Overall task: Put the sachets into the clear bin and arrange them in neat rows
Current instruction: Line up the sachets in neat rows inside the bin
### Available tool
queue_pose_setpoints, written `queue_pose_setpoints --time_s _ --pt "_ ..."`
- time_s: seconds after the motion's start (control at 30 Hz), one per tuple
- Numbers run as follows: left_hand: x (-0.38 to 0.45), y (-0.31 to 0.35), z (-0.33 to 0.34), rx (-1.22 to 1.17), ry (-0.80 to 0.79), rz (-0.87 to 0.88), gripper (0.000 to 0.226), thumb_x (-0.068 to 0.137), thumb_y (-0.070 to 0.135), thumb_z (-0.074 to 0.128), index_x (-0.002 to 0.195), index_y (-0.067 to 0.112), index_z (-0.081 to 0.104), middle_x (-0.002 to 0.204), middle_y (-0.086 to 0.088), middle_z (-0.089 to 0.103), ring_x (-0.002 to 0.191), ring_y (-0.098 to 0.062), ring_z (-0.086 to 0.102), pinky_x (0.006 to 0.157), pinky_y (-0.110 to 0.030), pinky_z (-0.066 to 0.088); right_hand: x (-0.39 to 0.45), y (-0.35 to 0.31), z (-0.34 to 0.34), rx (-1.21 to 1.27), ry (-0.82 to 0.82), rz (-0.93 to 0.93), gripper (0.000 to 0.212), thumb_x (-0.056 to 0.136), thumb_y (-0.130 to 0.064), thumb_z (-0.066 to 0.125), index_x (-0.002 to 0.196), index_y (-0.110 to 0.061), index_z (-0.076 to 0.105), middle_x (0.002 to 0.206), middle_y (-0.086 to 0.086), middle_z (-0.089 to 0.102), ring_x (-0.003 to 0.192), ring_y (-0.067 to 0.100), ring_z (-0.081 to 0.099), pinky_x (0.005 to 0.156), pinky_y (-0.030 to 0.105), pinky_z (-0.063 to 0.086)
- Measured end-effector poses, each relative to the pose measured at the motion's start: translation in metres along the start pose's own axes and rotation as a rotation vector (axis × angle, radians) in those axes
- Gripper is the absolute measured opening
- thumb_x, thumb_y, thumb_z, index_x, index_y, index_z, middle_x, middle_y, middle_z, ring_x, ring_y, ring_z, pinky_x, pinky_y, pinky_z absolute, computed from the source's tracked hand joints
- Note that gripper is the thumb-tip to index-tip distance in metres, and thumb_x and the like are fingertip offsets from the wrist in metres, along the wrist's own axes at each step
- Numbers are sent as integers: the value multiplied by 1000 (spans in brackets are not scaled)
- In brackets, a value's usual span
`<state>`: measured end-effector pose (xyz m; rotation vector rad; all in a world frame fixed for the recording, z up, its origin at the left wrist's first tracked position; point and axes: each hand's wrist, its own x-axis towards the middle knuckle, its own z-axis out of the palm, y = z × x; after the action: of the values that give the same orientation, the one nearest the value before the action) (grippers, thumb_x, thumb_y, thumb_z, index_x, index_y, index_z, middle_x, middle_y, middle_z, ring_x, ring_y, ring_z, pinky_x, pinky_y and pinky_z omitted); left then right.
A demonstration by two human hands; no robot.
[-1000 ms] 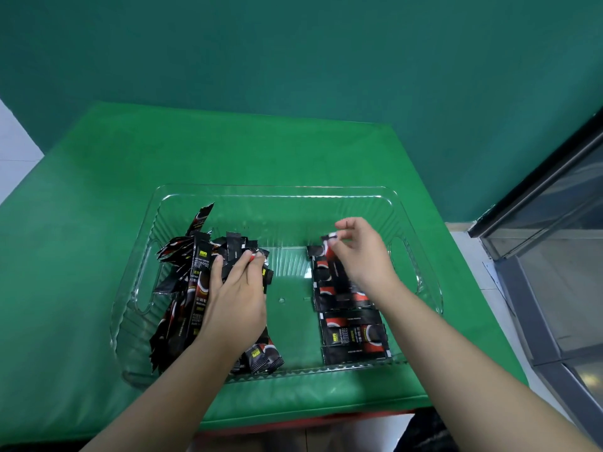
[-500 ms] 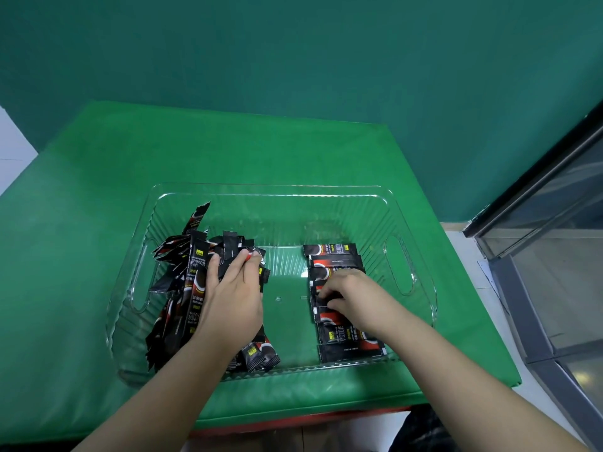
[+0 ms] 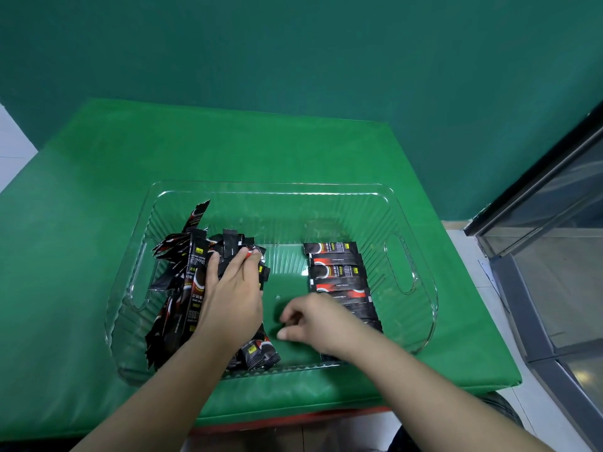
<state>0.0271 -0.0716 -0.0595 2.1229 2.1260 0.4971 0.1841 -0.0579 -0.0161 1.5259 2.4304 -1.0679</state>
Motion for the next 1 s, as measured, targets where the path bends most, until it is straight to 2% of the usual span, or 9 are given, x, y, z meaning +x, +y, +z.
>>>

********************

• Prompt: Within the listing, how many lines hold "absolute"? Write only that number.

• Task solution: 2